What you return should match the data below exactly, with no pictures in it.

◆ **Dataset extract**:

● ● ● ● ● ● ●

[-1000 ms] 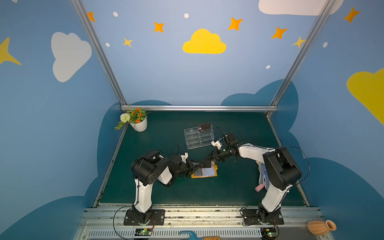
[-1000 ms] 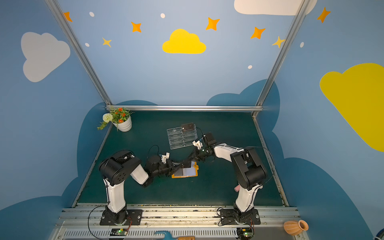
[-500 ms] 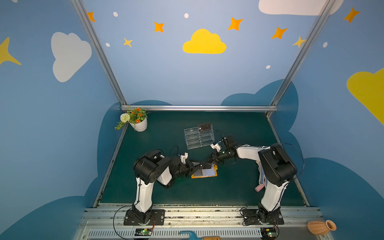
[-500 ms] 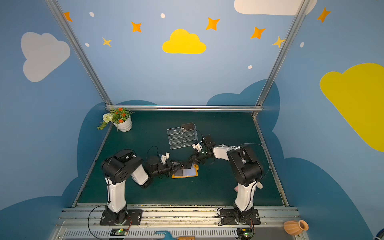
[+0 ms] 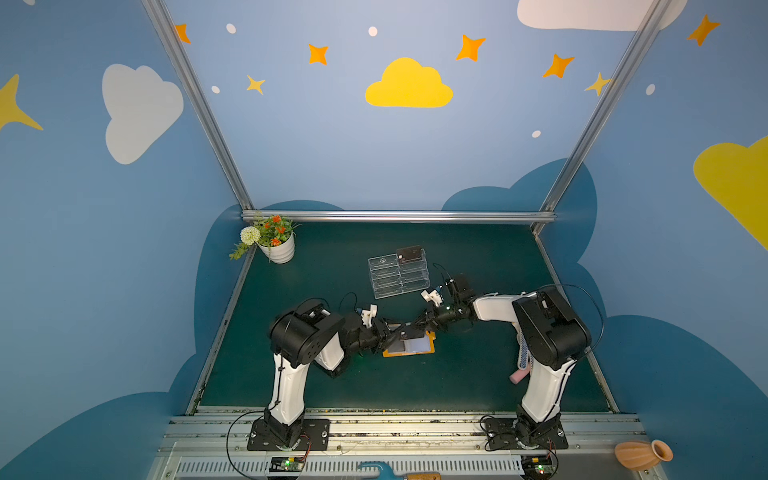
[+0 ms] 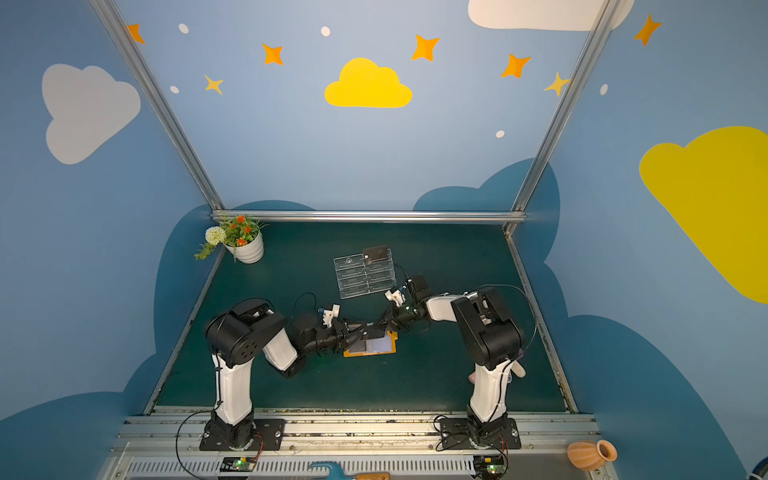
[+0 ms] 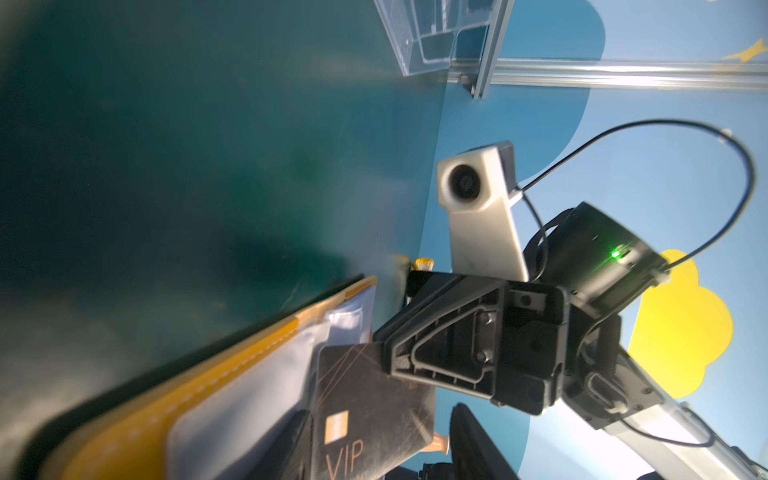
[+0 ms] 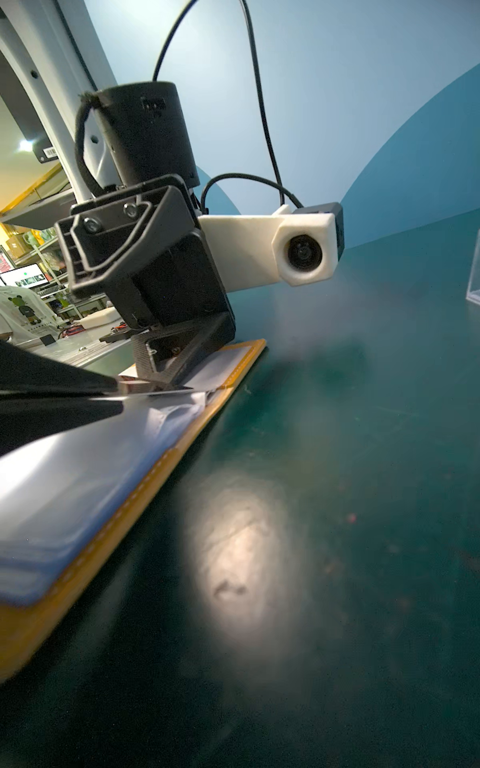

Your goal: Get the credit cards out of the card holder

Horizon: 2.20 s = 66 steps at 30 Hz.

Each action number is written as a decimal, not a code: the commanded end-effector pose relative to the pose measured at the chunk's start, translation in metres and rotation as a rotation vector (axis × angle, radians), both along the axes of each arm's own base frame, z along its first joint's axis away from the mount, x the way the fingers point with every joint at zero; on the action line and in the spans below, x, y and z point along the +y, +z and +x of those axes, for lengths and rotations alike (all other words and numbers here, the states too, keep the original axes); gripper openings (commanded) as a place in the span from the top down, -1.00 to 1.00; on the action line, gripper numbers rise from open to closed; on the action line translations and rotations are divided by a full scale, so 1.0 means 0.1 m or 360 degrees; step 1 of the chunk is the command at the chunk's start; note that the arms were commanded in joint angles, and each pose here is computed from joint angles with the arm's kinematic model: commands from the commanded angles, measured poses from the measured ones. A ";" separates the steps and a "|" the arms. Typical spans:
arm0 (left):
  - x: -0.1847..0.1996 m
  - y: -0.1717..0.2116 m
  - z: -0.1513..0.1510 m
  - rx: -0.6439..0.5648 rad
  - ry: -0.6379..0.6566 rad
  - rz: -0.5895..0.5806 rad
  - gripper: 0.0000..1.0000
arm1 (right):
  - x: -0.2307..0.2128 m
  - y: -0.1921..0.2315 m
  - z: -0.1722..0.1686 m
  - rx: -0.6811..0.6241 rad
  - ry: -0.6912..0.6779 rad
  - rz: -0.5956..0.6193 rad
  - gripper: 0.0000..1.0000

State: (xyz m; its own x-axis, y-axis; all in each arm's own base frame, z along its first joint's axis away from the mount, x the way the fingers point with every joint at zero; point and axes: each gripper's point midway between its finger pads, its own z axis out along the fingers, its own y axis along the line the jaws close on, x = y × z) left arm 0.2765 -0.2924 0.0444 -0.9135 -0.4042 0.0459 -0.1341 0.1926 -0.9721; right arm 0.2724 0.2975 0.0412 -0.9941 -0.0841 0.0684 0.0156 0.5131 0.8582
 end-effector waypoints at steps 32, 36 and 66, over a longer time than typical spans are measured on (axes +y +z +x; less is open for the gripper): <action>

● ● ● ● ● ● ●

◆ **Exercise answer**:
[-1000 ms] 
[-1000 ms] 
[-500 ms] 
[-500 ms] 
[+0 ms] 
[+0 ms] 
[+0 ms] 
[+0 ms] 

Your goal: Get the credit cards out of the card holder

Horizon: 2.20 s = 66 steps at 30 Hz.

Each action number is written as a decimal, not a code: the commanded end-effector pose relative to the pose measured at the chunk's start, translation in metres and rotation as a rotation vector (axis × angle, radians), both along the axes of each arm's own base frame, z along its first joint's axis away from the mount, x the way the fingers point with every joint at zero; on the action line and in the spans below, x, y and z point along the +y, +z and +x of those axes, for lengths and rotations alike (all other words and numbers here, the states too, keep the original axes); gripper openings (commanded) as a place in the span from the top down, -1.00 to 1.00; on the action line, gripper numbers rise from open to closed; on the action line translations and rotations are divided by a full scale, so 1.0 means 0.1 m or 360 degrees; step 1 of the chunk is the command at the chunk's start; note that the arms were commanded in joint angles, and each pose here is computed from joint angles with the arm's kinematic model: commands from the commanded angles, measured poses from the measured ones. A ";" separates the steps and a "|" the arms. Typical spans:
arm0 (left):
  - x: -0.1847..0.1996 m
  - y: -0.1717..0.2116 m
  - z: -0.1513..0.1510 m
  - rx: -0.6439..0.5648 rad
  - ry: -0.6379..0.6566 rad
  - rz: -0.5895..0.5806 rad
  - gripper: 0.0000..1.0000
arm1 (right):
  - x: -0.2307..0.2128 m
  - y: -0.1921..0.2315 m
  - z: -0.1722..0.1686 m
  - rx: -0.6811..0.6241 rad
  - ry: -0.6912..0.6779 rad
  - rz: -0.5956..0.6193 rad
  - gripper: 0.0000..1.0000

State: (xyz m; its own x-axis, y-axis; all in each arm's own base frame, z along its first joint's axis away from the mount, x the way the fingers point with every joint at zero; point and axes: each gripper's point midway between its finger pads, its own z axis out along the fingers, its own y axis along the line the jaws close on, x = y × z) left arm 0.2765 -0.2924 0.0444 -0.9135 -0.4042 0.0459 -0.1341 0.1926 -0.9721; right arm 0.2724 0.2975 0.0412 -0.9941 -0.0841 0.0684 0.0156 0.5131 0.8582
 end-effector waypoints at steps 32, 36 and 66, over a longer time than typical spans are measured on (axes +y +z +x; less is open for the gripper): <action>

No further output is required here.